* Provided data *
________
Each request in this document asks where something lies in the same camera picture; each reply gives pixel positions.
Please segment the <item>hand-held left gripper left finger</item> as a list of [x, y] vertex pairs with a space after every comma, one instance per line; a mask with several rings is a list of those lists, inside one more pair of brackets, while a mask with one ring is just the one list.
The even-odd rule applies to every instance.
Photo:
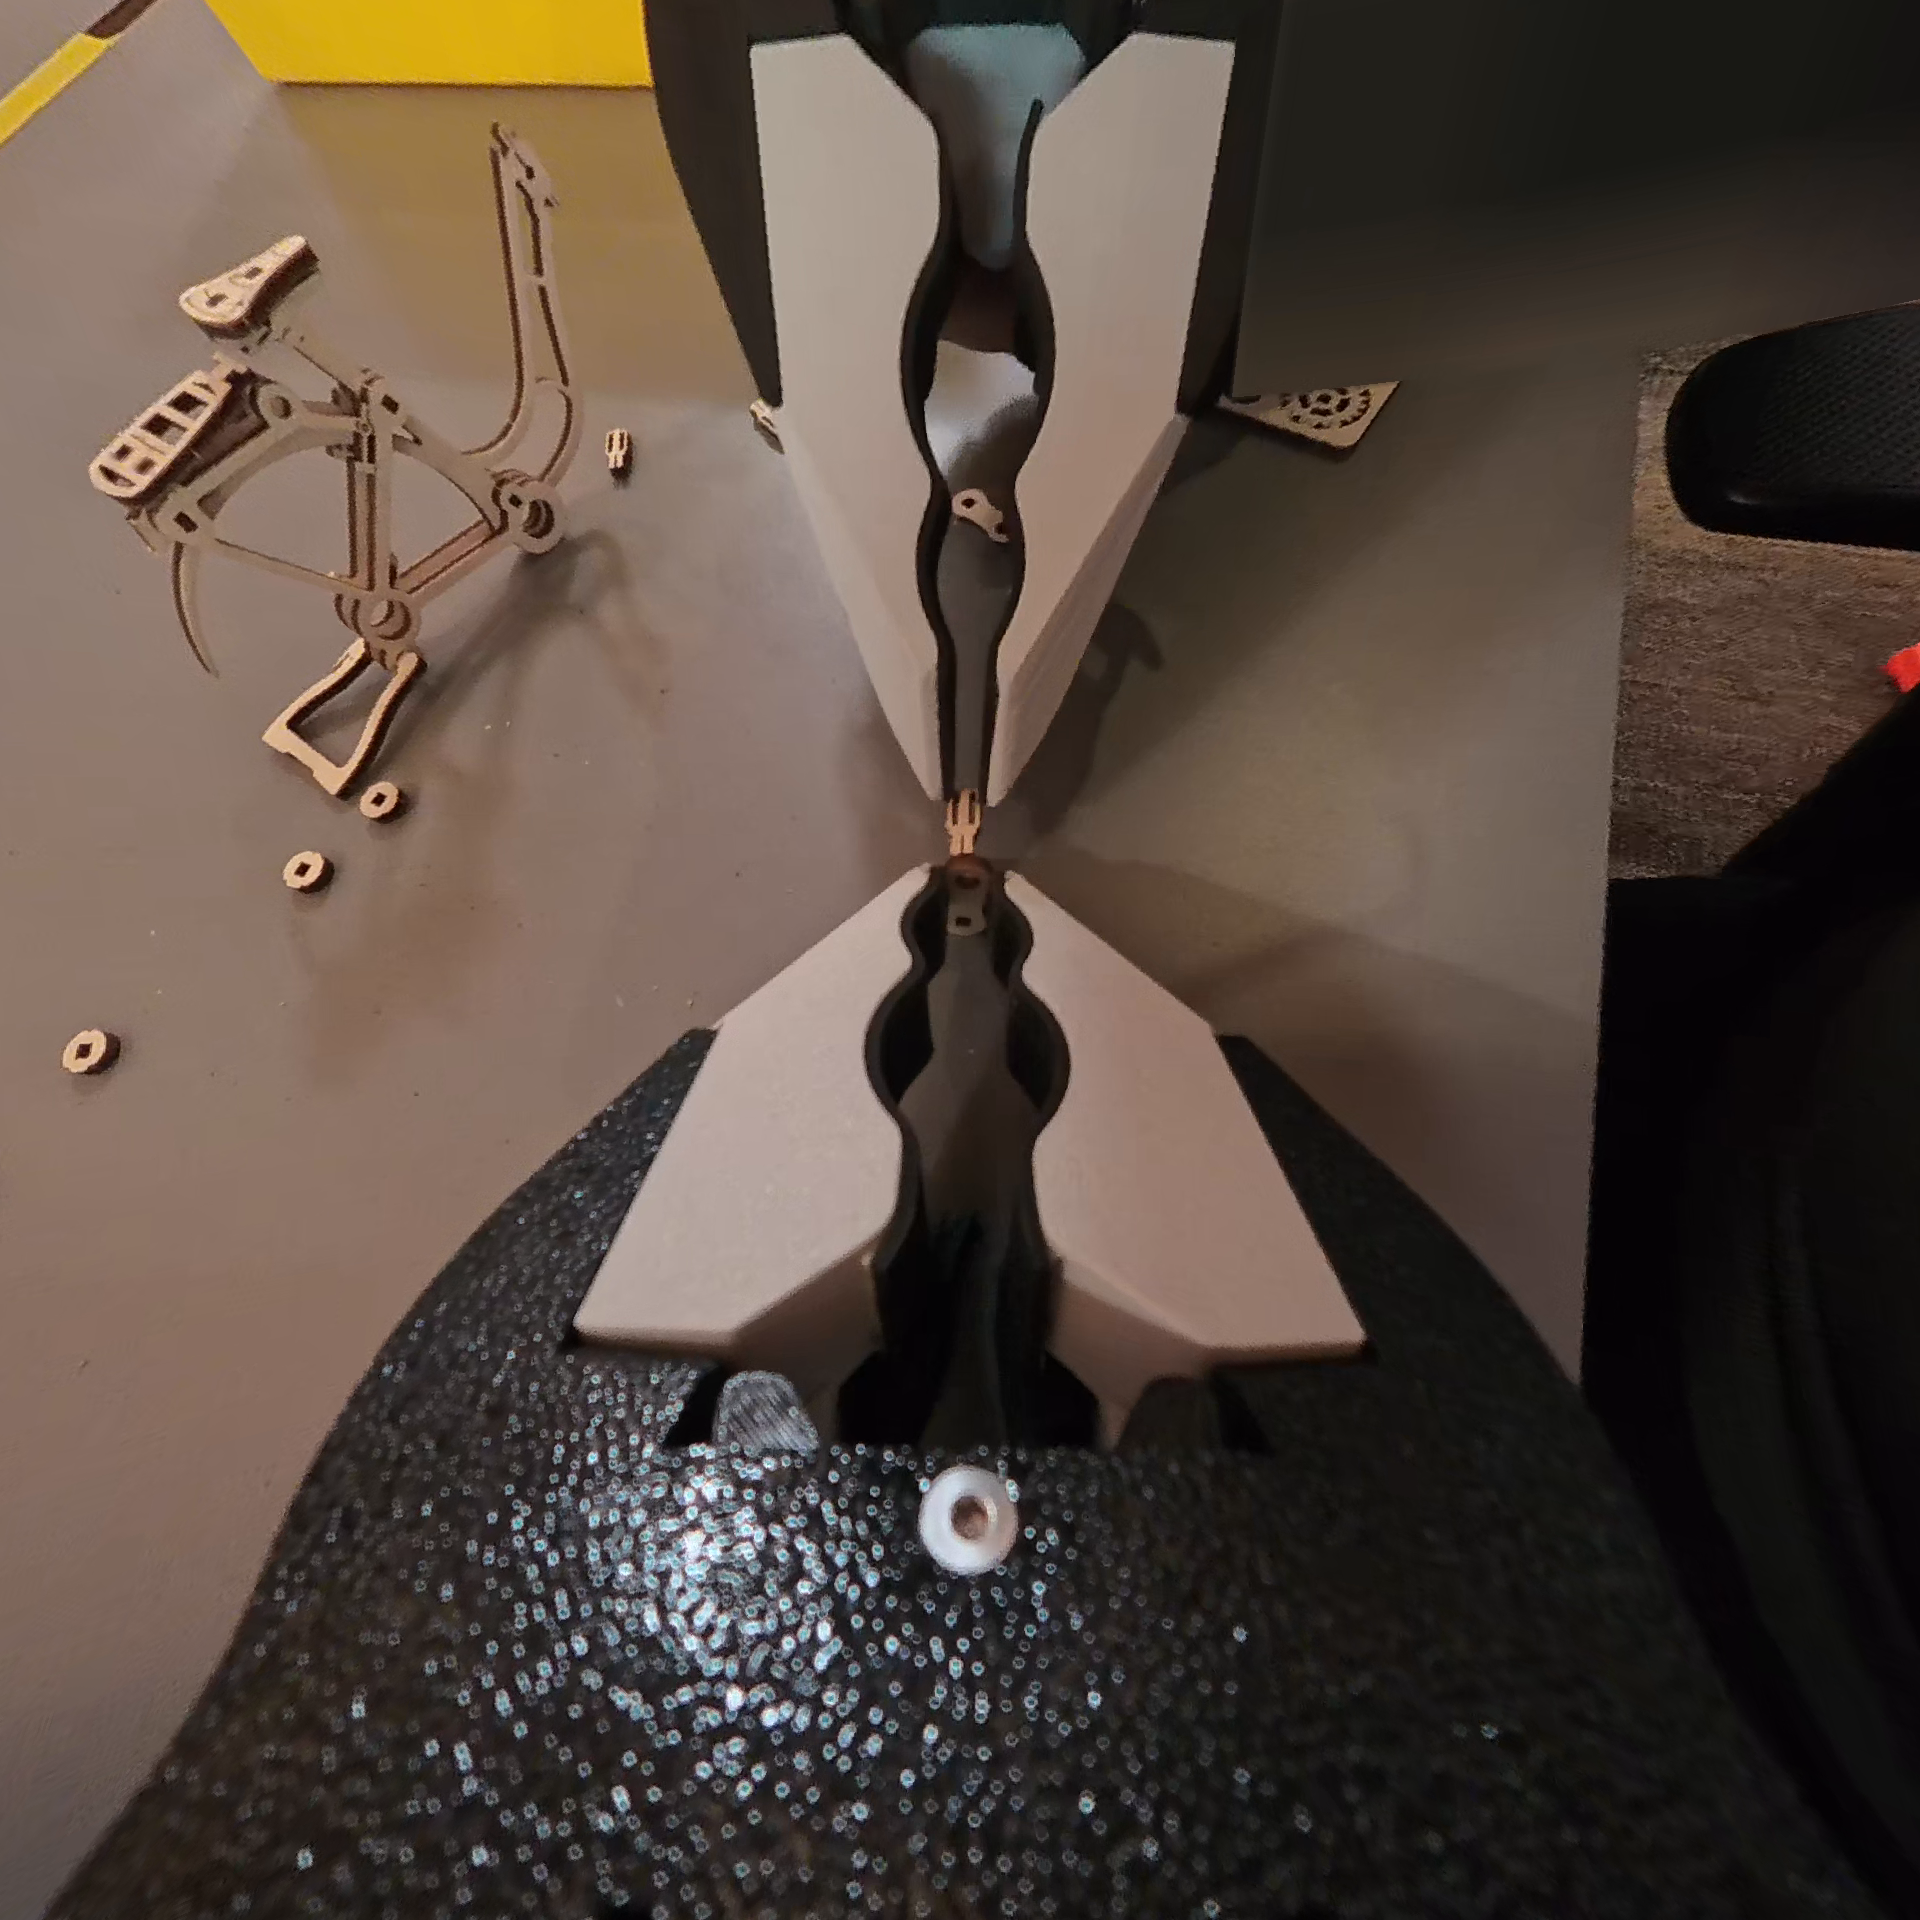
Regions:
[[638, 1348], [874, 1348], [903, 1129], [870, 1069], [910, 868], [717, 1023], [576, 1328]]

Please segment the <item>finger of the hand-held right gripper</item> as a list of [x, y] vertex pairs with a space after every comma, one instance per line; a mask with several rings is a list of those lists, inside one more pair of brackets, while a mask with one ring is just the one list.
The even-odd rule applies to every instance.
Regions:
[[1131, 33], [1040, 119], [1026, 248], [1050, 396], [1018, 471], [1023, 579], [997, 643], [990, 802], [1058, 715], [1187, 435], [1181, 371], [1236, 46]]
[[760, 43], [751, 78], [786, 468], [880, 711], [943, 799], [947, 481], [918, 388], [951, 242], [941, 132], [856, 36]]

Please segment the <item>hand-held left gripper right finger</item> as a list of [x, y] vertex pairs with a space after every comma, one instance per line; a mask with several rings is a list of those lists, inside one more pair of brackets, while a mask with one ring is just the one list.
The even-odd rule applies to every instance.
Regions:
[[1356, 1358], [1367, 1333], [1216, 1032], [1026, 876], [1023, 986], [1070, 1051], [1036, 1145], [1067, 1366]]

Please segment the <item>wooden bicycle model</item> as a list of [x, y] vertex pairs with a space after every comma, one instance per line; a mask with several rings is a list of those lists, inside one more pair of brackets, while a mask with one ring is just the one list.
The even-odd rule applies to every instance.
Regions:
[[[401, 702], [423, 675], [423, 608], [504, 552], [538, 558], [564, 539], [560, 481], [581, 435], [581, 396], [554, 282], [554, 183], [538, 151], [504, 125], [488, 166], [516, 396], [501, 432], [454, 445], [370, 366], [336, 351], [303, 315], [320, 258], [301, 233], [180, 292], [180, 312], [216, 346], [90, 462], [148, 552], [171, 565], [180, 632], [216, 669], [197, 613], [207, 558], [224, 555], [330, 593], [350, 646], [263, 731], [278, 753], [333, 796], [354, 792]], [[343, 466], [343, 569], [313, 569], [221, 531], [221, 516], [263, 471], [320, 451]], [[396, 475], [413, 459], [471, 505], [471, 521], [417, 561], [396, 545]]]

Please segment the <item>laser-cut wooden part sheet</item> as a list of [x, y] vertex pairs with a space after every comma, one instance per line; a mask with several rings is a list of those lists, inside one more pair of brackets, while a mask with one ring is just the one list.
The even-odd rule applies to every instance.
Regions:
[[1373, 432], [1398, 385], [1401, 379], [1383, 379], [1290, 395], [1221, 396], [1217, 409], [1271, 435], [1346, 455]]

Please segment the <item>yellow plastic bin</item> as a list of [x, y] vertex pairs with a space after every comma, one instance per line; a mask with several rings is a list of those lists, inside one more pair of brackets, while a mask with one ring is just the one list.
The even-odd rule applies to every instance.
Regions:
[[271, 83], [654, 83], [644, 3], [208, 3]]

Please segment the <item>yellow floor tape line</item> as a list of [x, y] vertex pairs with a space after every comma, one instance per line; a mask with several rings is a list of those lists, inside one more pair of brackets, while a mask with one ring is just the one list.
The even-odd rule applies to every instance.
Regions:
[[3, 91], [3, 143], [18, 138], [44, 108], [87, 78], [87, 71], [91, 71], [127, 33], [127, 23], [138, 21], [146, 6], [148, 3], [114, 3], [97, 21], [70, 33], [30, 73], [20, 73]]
________
* What needs to be done *
Copy the records exactly, leaving out every picture.

* Task solution *
Each request in this document asks where something lies in the same camera picture; each reply gives pixel positions.
Please segment the <item>hand-held left gripper left finger</item> as a list of [x, y] vertex pairs with a space after every comma, one instance per line; a mask with several rings is a list of those lists, inside one more pair of brackets, while a mask with one ring is just the one list.
The even-odd rule applies to every instance.
Photo:
Regions:
[[638, 1348], [874, 1348], [903, 1129], [870, 1069], [910, 868], [717, 1023], [576, 1328]]

Please segment the <item>finger of the hand-held right gripper</item> as a list of [x, y] vertex pairs with a space after every comma, one instance per line; a mask with several rings is a list of those lists, inside one more pair of brackets, while a mask with one ring is just the one list.
The even-odd rule applies to every instance.
Regions:
[[1131, 33], [1040, 119], [1026, 248], [1050, 396], [1018, 471], [1023, 579], [997, 643], [990, 802], [1058, 715], [1187, 435], [1181, 371], [1236, 46]]
[[760, 43], [751, 78], [786, 468], [880, 711], [943, 799], [947, 481], [918, 388], [951, 242], [941, 132], [856, 36]]

Please segment the <item>hand-held left gripper right finger</item> as a list of [x, y] vertex pairs with a space after every comma, one instance per line; a mask with several rings is a list of those lists, inside one more pair of brackets, while a mask with one ring is just the one list.
The even-odd rule applies to every instance.
Regions:
[[1356, 1358], [1367, 1333], [1216, 1032], [1026, 876], [1023, 986], [1070, 1051], [1036, 1145], [1067, 1366]]

Please segment the <item>wooden bicycle model</item> as a list of [x, y] vertex pairs with a space after every comma, one instance per line; a mask with several rings is a list of those lists, inside one more pair of brackets, while a mask with one ring is just the one list.
The even-odd rule applies to every instance.
Regions:
[[[401, 702], [423, 675], [423, 608], [504, 552], [538, 558], [564, 539], [560, 481], [581, 435], [581, 396], [554, 282], [554, 183], [538, 151], [504, 125], [488, 166], [516, 396], [501, 432], [454, 445], [370, 366], [336, 351], [303, 315], [320, 258], [301, 233], [180, 292], [180, 312], [216, 346], [90, 462], [148, 552], [171, 565], [180, 632], [216, 669], [197, 613], [207, 558], [224, 555], [330, 593], [350, 646], [263, 731], [278, 753], [333, 796], [354, 792]], [[343, 466], [343, 569], [313, 569], [221, 531], [221, 516], [263, 471], [320, 451]], [[396, 475], [413, 459], [471, 505], [471, 521], [417, 561], [396, 545]]]

Please segment the <item>laser-cut wooden part sheet</item> as a list of [x, y] vertex pairs with a space after every comma, one instance per line; a mask with several rings is a list of those lists, inside one more pair of brackets, while a mask with one ring is just the one list.
The even-odd rule applies to every instance.
Regions:
[[1373, 432], [1398, 385], [1401, 379], [1383, 379], [1290, 395], [1221, 396], [1217, 409], [1271, 435], [1346, 455]]

Please segment the <item>yellow plastic bin</item> as a list of [x, y] vertex pairs with a space after every comma, one instance per line; a mask with several rings is a list of those lists, inside one more pair of brackets, while a mask with one ring is just the one list.
The even-odd rule applies to every instance.
Regions:
[[271, 83], [654, 83], [644, 3], [208, 3]]

Please segment the <item>yellow floor tape line</item> as a list of [x, y] vertex pairs with a space after every comma, one instance per line; a mask with several rings is a list of those lists, inside one more pair of brackets, while a mask with one ring is just the one list.
The even-odd rule applies to every instance.
Regions:
[[3, 91], [3, 143], [18, 138], [44, 108], [87, 78], [87, 71], [91, 71], [127, 33], [127, 23], [138, 21], [146, 6], [148, 3], [114, 3], [97, 21], [70, 33], [30, 73], [20, 73]]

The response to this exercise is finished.